The whole ordeal raises the question: how did Brown, a former wool salesman, expect to take control
of a U.S. Armory with fewer than 20 men against the ranks of the U.S. Army?
The Sword of the Spirit, a one-act play based on the letters of Brown and his wife Mary that went
up in Wilder Main last weekend, attempted to answer that very question by examining the abolitionist’s
motives and life.
A two-person show, The Sword of the Spirit, was essentially a series of monologues in which Brown
and his wife read letters they had received from one another and commented on their significance.
Greg Artzner played Brown while Mary was personated by Leonino. The duo, which hails from Virginia,
has performed numerous times at Harpers’ Ferry, which is now preserved as a national park.
In every case, the letters served to portray important moments in Brown’s life. They showed
his increasing agitation with slavery, leading to his bold decision to storm the armory in Harpers’
Ferry and his time in prison, the source of his lasting fame.
When Brown wrote from Kansas that during the fighting between pro-slave settlers and abolitionists,
one of their sons, Frederick, had been killed, Mary was understandably upset. Later, when she told
him that it would be impossible for her to join him while he was plotting the Harpers’ Ferry
raid, he was desperate and begged her to come. When he suggested she not visit him in prison before
his execution, Mary lamented to such a degree that he changed his mind.

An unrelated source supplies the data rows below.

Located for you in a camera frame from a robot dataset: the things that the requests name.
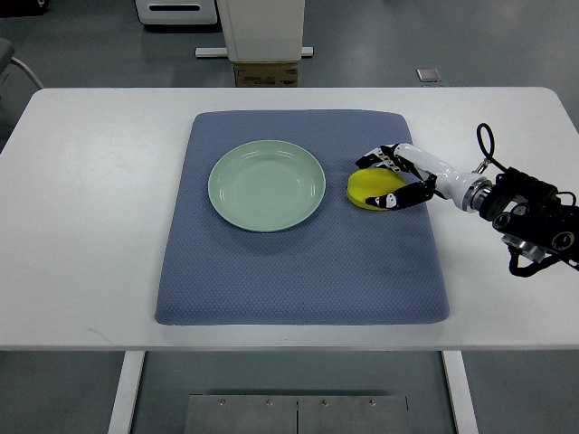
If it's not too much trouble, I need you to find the white pedestal foot bar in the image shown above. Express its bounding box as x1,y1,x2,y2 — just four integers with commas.
195,46,314,59

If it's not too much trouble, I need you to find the yellow starfruit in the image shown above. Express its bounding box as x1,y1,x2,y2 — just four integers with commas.
346,167,407,212

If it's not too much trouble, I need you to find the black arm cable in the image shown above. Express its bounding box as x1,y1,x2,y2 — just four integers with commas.
476,122,510,173

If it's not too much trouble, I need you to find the white pedestal column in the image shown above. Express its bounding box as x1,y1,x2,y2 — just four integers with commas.
217,0,305,63

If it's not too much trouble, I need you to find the grey floor socket plate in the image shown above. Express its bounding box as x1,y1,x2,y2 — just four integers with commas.
415,68,441,83

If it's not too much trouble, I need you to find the metal base plate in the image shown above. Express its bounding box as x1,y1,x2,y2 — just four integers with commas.
185,394,411,433

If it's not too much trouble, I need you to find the grey chair at left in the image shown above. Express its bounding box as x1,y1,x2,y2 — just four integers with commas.
1,38,44,90

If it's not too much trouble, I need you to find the brown cardboard box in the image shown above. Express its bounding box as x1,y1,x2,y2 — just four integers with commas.
233,61,299,88

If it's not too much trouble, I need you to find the white table frame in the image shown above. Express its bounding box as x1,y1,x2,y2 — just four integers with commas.
108,351,479,433

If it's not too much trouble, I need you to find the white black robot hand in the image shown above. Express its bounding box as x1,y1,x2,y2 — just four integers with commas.
356,143,492,212

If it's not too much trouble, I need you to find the white machine with slot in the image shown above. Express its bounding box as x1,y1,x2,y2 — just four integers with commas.
135,0,218,25

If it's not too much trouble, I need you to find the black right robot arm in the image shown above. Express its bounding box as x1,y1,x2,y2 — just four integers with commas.
470,167,578,278

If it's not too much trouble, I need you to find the pale green plate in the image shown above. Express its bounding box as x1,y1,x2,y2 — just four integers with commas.
207,140,326,232

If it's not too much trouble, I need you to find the blue quilted mat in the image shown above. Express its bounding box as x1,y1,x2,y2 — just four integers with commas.
155,109,450,326

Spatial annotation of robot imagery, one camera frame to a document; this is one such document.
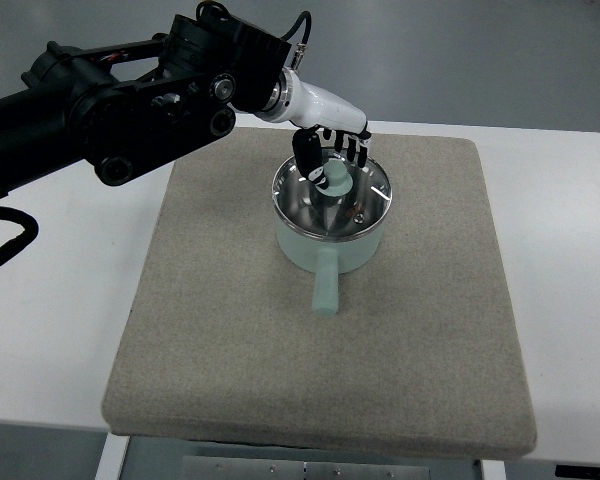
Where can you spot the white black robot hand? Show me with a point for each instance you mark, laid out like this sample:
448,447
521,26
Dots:
311,108

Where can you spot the glass lid with green knob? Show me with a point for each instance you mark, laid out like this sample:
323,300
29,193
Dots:
356,201

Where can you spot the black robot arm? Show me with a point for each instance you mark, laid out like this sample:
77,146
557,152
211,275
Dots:
129,109

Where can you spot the mint green saucepan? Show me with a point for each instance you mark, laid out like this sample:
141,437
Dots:
327,258

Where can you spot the beige fabric mat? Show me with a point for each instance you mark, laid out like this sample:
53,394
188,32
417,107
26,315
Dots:
416,353

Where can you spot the metal plate under table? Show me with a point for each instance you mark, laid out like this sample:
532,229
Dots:
214,468

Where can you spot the black label strip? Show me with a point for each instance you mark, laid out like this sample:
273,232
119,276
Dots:
577,472

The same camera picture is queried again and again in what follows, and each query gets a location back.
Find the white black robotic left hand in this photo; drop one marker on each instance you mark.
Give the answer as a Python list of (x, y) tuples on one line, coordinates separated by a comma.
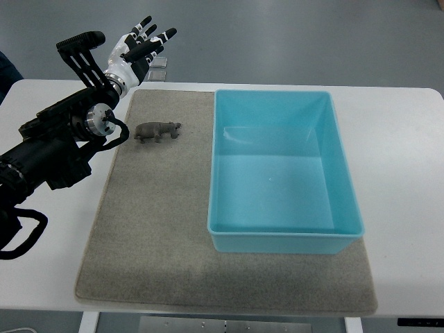
[(134, 53)]

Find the brown toy hippo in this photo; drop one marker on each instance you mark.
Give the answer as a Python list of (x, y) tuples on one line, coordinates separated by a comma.
[(155, 130)]

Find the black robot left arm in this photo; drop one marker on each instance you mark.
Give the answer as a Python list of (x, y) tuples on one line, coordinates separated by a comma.
[(56, 149)]

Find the blue plastic box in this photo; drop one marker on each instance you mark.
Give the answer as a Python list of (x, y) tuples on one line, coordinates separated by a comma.
[(280, 181)]

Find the lower floor socket plate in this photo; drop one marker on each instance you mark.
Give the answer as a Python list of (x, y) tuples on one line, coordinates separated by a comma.
[(157, 76)]

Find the floor socket plate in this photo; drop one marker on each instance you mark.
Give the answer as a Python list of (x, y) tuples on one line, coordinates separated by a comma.
[(159, 62), (157, 76)]

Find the upper floor socket plate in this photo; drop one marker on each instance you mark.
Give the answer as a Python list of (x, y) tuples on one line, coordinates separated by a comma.
[(159, 62)]

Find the dark blue object at left edge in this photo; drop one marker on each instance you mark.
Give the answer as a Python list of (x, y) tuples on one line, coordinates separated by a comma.
[(9, 75)]

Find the grey felt mat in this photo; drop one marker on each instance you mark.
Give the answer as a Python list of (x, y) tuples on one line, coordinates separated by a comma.
[(150, 247)]

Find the metal plate under table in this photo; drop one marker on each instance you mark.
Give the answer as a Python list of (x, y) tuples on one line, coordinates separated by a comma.
[(173, 324)]

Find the black table control panel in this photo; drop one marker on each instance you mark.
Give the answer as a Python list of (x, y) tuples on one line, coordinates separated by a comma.
[(420, 322)]

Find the black ribbed bracket on wrist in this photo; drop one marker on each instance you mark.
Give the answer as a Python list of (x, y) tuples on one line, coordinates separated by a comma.
[(76, 53)]

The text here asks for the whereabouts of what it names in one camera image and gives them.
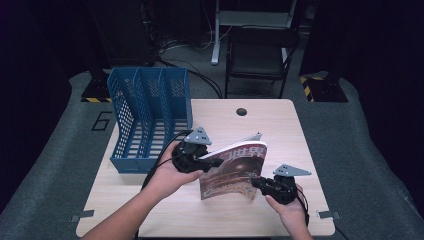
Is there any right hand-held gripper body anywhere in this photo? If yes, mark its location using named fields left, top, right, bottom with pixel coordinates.
left=263, top=163, right=313, bottom=205

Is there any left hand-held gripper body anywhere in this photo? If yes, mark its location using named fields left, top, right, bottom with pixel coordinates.
left=171, top=126, right=213, bottom=174

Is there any red cover magazine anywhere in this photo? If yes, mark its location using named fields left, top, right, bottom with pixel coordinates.
left=198, top=132, right=269, bottom=202

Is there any blue plastic file rack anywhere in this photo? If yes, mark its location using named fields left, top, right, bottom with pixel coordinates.
left=107, top=66, right=194, bottom=175

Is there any person's right hand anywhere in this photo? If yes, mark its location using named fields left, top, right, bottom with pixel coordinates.
left=265, top=184, right=310, bottom=232

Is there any person's left hand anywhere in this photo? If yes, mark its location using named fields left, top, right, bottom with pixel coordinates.
left=142, top=141, right=204, bottom=202

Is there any grey tape strip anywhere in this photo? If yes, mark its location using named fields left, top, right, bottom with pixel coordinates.
left=69, top=209, right=96, bottom=224
left=318, top=210, right=342, bottom=220

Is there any black stand base striped edge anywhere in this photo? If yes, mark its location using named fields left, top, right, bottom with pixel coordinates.
left=80, top=66, right=114, bottom=104
left=299, top=74, right=350, bottom=103

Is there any black folding chair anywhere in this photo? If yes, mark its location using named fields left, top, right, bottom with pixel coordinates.
left=224, top=26, right=301, bottom=100

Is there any black metal chair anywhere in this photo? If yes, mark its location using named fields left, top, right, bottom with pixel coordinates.
left=210, top=0, right=298, bottom=66

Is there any black cabinet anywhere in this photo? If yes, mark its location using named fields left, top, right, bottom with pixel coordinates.
left=84, top=0, right=156, bottom=68

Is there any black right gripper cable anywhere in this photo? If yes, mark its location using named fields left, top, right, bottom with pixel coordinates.
left=295, top=185, right=351, bottom=240

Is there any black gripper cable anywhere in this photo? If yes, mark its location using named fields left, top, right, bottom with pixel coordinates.
left=134, top=129, right=194, bottom=240
left=295, top=185, right=351, bottom=240

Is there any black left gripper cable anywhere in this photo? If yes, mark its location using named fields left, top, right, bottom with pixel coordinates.
left=134, top=129, right=194, bottom=240

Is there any black floor cable bundle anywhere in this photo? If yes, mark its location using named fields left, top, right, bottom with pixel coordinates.
left=156, top=36, right=224, bottom=99

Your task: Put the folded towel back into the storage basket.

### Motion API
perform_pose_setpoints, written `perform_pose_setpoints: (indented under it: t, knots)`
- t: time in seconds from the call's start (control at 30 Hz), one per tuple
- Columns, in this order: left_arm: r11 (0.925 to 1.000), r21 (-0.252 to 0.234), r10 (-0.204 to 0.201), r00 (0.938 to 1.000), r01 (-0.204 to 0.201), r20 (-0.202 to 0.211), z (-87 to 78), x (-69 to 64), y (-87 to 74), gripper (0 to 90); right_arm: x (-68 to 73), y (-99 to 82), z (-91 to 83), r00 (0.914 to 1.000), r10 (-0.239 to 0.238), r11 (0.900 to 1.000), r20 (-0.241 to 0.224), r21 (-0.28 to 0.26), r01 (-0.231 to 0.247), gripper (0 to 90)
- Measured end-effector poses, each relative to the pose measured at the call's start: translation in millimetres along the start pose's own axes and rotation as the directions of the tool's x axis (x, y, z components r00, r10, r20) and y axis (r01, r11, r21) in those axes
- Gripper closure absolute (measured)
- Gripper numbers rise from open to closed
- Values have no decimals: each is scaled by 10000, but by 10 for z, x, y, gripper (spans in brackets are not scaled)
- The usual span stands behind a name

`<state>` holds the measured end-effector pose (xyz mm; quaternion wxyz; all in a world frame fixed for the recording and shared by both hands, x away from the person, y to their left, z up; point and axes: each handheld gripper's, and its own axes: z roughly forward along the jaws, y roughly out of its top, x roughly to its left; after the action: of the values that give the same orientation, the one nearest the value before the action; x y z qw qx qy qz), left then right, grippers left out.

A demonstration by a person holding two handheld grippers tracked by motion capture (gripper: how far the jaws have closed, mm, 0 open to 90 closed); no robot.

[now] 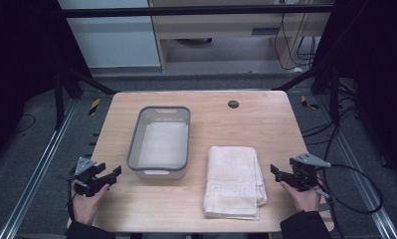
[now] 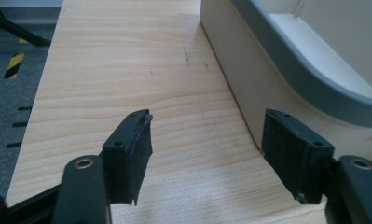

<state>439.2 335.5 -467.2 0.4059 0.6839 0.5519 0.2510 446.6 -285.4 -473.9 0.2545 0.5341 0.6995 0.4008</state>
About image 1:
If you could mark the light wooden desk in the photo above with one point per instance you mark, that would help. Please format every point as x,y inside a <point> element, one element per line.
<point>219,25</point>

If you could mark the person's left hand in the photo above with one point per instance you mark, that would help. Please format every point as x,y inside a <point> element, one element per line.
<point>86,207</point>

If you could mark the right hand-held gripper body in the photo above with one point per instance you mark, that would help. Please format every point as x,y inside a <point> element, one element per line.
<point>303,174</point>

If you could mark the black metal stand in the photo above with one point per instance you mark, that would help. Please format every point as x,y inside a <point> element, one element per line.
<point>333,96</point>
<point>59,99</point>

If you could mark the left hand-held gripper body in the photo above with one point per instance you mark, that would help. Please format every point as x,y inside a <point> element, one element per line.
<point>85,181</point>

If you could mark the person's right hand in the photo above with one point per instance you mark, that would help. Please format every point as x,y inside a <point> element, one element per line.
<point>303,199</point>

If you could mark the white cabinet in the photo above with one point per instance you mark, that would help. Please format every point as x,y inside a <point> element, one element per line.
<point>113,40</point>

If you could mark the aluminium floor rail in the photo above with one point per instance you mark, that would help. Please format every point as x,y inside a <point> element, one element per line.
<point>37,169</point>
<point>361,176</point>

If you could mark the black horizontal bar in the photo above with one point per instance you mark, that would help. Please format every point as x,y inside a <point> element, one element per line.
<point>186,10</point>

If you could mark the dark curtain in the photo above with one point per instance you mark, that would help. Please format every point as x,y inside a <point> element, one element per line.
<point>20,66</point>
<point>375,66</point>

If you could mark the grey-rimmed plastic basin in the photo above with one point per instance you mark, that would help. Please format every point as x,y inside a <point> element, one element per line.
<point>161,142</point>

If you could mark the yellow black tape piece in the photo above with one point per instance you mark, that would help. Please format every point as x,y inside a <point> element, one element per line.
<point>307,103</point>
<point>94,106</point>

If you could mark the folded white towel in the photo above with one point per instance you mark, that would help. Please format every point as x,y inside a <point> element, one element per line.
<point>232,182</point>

“It seems the greatest sacrifice I could ever make is to hang by the neck for a few seconds,”
Brown’s character observed in the play, recounting a remark Brown made to a reporter 40 days
after his imprisonment.
The scenery for the play was quite simple. In a split stage, Brown sat with his feet shackled in
the prison cell on the left, while his wife sat at home on the right, knitting and tending to laundry.
The play progressed from Brown’s early years as a failed businessman to his first slave insurrection
plans — spoiled by a government informer — to the time he spent in Kansas when two of
his sons were killed trying to prevent the spread of slavery. It culminates in the raid of Harpers’
Ferry, planned at a nearby farm leased under the name “Smith” and carried out the evening
of Oct. 16, 1859.
In the end, this sparsely-attended play proved a valuable contribution to the celebration of Black
History Month, though it suffered from a lack of publicity and the larger Black Musicians’
Guild Concert was scheduled at the same time.
Mary ended up visiting Brown before his hanging. On the appointed day, Brown was not allowed to
give final remarks. As a religious man, he gave a note to the officer as he left his cell for the
final time. Immortalized, it read: “He has taken the sword from me for a time, but He has
given me the sword of the spirit.”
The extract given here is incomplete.